- **Work instructions**: Beginning at the line that contains "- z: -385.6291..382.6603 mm", reproduce the entries below exactly, ending with the line that contains "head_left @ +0". Omit each picture.

- **Task material**:
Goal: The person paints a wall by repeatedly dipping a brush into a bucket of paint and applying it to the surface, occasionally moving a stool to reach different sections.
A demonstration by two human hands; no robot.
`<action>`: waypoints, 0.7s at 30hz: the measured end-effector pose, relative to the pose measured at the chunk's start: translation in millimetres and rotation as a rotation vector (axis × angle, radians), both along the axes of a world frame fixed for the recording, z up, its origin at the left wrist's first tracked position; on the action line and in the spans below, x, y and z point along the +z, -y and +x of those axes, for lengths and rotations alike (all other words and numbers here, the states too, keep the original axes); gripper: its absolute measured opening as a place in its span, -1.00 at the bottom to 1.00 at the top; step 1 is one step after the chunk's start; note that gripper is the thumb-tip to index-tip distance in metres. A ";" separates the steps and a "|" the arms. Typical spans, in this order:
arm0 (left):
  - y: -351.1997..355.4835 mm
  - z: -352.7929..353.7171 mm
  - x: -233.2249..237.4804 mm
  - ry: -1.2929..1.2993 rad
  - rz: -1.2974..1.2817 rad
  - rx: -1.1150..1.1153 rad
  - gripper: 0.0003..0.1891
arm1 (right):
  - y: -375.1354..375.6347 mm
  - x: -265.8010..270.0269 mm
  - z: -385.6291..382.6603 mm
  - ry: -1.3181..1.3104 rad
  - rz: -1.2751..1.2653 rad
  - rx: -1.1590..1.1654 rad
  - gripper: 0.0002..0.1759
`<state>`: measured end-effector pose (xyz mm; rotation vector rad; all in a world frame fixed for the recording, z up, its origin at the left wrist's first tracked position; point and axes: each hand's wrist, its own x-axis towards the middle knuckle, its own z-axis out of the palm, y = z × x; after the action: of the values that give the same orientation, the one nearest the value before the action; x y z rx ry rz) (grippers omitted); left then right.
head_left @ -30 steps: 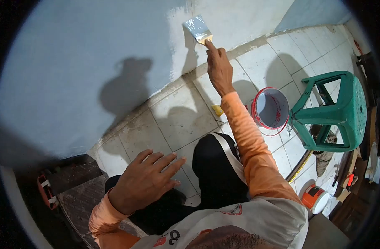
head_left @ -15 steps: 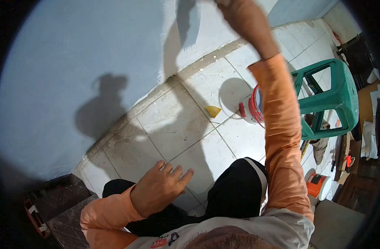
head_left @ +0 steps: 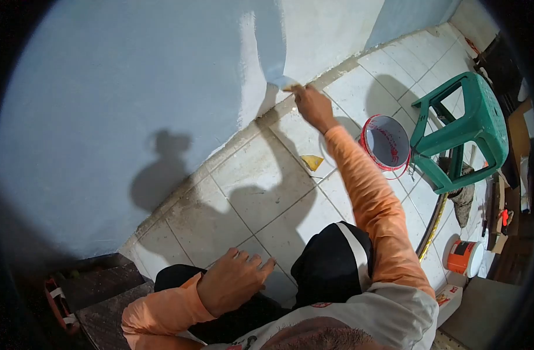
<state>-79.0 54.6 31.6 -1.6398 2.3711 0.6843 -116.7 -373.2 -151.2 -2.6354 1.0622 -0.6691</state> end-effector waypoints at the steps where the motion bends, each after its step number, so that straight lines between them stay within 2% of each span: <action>1: -3.4 1.0 -3.4 0.011 0.005 -0.002 -0.48 | 11.5 27.4 2.5 0.005 -0.104 0.045 -0.76; 3: -4.3 3.6 -6.3 0.013 0.009 -0.008 -0.47 | 22.2 122.1 6.9 0.018 -0.143 0.022 -0.72; 4: -4.3 4.8 -6.1 0.011 0.003 -0.012 -0.46 | 40.7 161.9 5.5 -0.002 -0.308 0.098 -0.70; 5: -5.3 6.2 -6.1 0.009 0.002 -0.018 -0.44 | 49.4 206.9 7.4 -0.004 -0.344 0.016 -0.74; 7: -6.7 7.8 -8.7 -0.002 0.011 -0.030 -0.43 | 15.8 300.3 -11.6 0.278 -0.318 0.092 -0.74; 8: -7.2 8.7 -9.6 0.001 0.008 -0.037 -0.43 | -34.3 339.2 -23.2 0.242 -0.124 -0.015 -0.72; 10: -9.3 9.1 -8.1 0.007 0.017 -0.045 -0.43 | 2.6 315.0 -19.5 0.471 -0.468 0.149 -0.71; 12: -10.1 8.7 -6.7 0.019 0.021 -0.038 -0.43 | 26.5 255.7 1.2 0.616 -0.801 0.057 -0.70; 13: -11.4 7.6 -5.2 0.020 0.025 -0.039 -0.44 | 34.3 212.4 11.2 0.551 -0.552 -0.074 -0.69; 14: -12.2 7.0 -4.3 0.026 0.022 -0.041 -0.45 | 27.3 164.0 14.3 0.445 -0.588 -0.047 -0.77; 15: -13.4 6.3 -4.8 0.031 0.019 -0.039 -0.45 | 16.6 127.2 21.6 0.486 -0.520 0.008 -0.76; 16: -14.9 5.8 -5.7 0.023 0.025 -0.029 -0.44 | 3.0 93.6 23.1 0.375 -0.348 -0.038 -0.75; 18: -16.7 7.4 -6.8 0.024 0.024 -0.016 -0.44 | -6.2 33.8 12.1 0.199 -0.180 0.004 -0.64; 19: -17.8 7.8 -7.3 0.039 -0.002 -0.046 -0.43 | -11.3 17.1 5.6 0.078 -0.076 -0.006 -0.69; 21: -19.1 8.9 -7.3 0.057 -0.035 -0.080 -0.42 | -13.2 20.2 0.2 0.033 -0.068 0.015 -0.70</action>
<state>-70.1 73.7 24.3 -1.5474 2.4065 0.5764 -116.5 -359.9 -131.0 -2.6769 1.0272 -0.7561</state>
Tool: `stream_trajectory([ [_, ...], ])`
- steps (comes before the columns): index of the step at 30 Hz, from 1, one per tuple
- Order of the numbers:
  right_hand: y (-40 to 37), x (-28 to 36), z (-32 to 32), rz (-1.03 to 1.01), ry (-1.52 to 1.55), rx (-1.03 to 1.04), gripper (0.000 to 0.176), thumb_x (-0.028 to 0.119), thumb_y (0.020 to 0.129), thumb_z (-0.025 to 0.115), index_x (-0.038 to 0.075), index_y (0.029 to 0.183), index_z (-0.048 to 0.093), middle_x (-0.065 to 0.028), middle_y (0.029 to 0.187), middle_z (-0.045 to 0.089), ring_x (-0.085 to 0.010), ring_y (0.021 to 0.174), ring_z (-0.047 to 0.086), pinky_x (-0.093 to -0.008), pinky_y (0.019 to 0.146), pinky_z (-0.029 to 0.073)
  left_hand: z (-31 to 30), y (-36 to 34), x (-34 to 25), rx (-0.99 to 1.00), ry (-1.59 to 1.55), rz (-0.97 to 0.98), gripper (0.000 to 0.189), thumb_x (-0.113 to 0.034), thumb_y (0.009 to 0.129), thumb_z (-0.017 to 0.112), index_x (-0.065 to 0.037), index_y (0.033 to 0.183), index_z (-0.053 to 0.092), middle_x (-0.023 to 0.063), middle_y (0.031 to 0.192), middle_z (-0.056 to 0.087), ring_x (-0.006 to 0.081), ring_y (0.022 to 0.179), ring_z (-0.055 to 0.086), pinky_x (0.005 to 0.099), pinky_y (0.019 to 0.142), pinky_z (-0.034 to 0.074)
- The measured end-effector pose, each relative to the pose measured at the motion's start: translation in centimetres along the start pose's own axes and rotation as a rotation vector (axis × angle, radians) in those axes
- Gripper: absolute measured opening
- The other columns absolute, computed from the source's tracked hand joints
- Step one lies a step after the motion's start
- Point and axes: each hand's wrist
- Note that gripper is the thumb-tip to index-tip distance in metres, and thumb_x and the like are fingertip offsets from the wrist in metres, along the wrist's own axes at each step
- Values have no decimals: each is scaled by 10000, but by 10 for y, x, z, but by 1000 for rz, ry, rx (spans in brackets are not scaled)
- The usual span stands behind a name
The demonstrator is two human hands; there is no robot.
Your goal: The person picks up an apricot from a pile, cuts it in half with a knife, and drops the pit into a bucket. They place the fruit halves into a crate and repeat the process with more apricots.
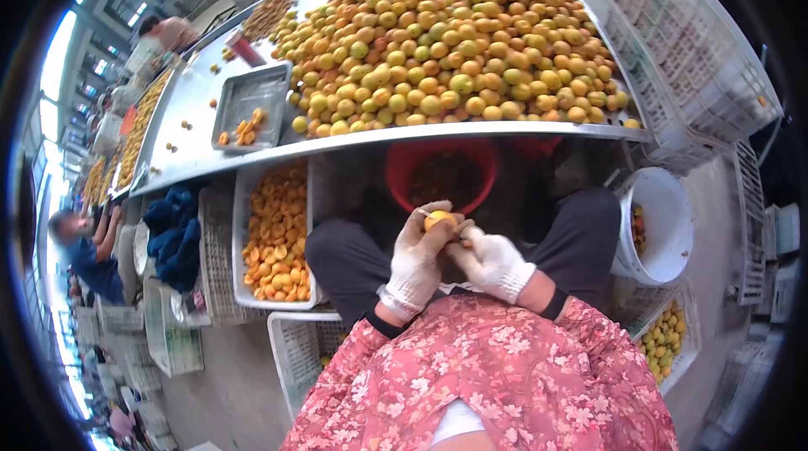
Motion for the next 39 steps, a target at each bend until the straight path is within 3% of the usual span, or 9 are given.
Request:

- **Written reply**:
  - z: -385.6291..382.6603 mm
  - ry: -1.3181..1.3104 rad
  - rz: -1.2751..1.2653 rad
  - rx: -1.1590..1.1654 rad
  - gripper: 0.0002..0.1759
`<state>`: measured end-effector pose (xyz mm; rotation vector rad; all in a world frame fixed for the recording, z up, its origin at the left wrist's first tracked position; point and axes: each hand's wrist, its own x-axis towards the middle knuckle, its own z-axis out of the palm, y = z × x; after the action: of the values that give the same orientation, the one nearest the value before the action; x y z rx ry rz) (grippers omitted); left then right.
head_left @ -30 steps: 
head_left @ -15 steps: 
head_left @ +0 steps: 

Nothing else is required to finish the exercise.